■ WHAT TO DO
Go through the data line by line from the top, retyping each exactly, and end with the line that contains "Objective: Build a".

[Collection entries]
-.-.-
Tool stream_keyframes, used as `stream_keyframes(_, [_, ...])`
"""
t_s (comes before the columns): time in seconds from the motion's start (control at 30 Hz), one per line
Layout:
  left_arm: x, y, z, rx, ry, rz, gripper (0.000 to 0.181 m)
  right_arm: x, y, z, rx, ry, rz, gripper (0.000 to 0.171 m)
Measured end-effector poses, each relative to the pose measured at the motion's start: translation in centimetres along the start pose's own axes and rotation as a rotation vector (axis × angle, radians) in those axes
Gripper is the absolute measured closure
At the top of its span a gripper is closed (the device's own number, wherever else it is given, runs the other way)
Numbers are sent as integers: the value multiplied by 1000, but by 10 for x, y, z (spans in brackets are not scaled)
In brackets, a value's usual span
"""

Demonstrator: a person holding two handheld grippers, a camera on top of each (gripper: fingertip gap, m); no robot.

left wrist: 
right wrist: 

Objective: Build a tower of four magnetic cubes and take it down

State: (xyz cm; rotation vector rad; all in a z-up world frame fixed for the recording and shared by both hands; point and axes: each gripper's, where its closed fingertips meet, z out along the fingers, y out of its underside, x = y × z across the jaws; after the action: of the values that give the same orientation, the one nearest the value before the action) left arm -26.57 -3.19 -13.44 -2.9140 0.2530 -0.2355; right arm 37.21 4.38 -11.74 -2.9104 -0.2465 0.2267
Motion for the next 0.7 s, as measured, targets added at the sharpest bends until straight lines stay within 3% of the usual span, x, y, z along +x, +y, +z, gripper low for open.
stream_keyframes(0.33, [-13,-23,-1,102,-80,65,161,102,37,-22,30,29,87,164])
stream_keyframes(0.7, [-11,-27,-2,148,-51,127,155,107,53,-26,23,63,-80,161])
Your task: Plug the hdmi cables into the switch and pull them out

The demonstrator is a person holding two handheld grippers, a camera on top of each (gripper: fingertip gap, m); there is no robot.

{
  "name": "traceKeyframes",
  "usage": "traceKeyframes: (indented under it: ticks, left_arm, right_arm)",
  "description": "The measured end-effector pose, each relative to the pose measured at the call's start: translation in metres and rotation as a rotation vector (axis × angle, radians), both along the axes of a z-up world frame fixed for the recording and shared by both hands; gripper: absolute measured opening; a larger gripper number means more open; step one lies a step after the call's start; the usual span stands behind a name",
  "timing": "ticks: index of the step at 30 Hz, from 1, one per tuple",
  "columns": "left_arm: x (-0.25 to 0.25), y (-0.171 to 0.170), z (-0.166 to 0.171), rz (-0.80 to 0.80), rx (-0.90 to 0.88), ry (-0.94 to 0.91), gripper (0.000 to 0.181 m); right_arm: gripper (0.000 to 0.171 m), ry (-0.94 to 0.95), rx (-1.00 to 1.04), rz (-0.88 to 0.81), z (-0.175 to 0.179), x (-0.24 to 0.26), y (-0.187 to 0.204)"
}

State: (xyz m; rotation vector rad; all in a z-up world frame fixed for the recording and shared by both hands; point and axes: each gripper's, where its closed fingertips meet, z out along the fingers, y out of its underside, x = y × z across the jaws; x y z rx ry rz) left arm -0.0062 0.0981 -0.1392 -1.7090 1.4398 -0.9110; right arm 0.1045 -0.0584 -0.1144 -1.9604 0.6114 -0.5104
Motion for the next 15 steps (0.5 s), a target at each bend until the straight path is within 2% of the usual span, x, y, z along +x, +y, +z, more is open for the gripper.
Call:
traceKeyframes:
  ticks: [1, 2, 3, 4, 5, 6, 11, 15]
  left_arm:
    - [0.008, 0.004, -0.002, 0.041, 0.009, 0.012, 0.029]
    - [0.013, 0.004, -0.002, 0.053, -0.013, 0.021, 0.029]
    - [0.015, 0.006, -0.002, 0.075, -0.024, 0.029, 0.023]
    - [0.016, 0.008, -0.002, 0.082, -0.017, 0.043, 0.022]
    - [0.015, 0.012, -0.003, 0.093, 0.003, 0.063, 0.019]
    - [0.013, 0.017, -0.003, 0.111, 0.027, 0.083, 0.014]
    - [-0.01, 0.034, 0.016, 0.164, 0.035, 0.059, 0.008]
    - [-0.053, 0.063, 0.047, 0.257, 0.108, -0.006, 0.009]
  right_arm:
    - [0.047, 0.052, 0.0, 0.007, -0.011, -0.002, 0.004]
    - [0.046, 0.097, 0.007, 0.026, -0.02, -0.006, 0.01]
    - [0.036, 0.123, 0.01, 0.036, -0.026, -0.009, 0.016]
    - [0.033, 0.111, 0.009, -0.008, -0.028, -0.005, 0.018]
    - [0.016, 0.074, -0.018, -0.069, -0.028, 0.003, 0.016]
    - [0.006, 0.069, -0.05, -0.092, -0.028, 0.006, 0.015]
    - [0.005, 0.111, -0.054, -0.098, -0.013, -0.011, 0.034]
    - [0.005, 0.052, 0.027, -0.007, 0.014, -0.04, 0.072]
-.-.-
■ REPLY TO THE TASK
Tool stream_keyframes, used as `stream_keyframes(_, [_, ...])`
"""
t_s (comes before the columns): time in seconds from the motion's start (control at 30 Hz), one per line
Layout:
  left_arm: x, y, z, rx, ry, rz, gripper (0.000 to 0.181 m)
  right_arm: x, y, z, rx, ry, rz, gripper (0.000 to 0.171 m)
Measured end-effector poses, each relative to the pose measured at the motion's start: translation in centimetres along the start pose's own axes and rotation as a rotation vector (axis × angle, radians) in those axes
Gripper is the absolute measured closure
At the top of its span a gripper is closed (the device's own number, wherever else it is given, runs the other way)
Numbers are sent as integers: the value multiplied by 1000, but by 10 for x, y, z (spans in brackets are not scaled)
In brackets, a value's usual span
"""

Demonstrator: a person holding two handheld grippers, a camera on top of each (gripper: fingertip gap, m); no robot.

left wrist: 
right wrist: 

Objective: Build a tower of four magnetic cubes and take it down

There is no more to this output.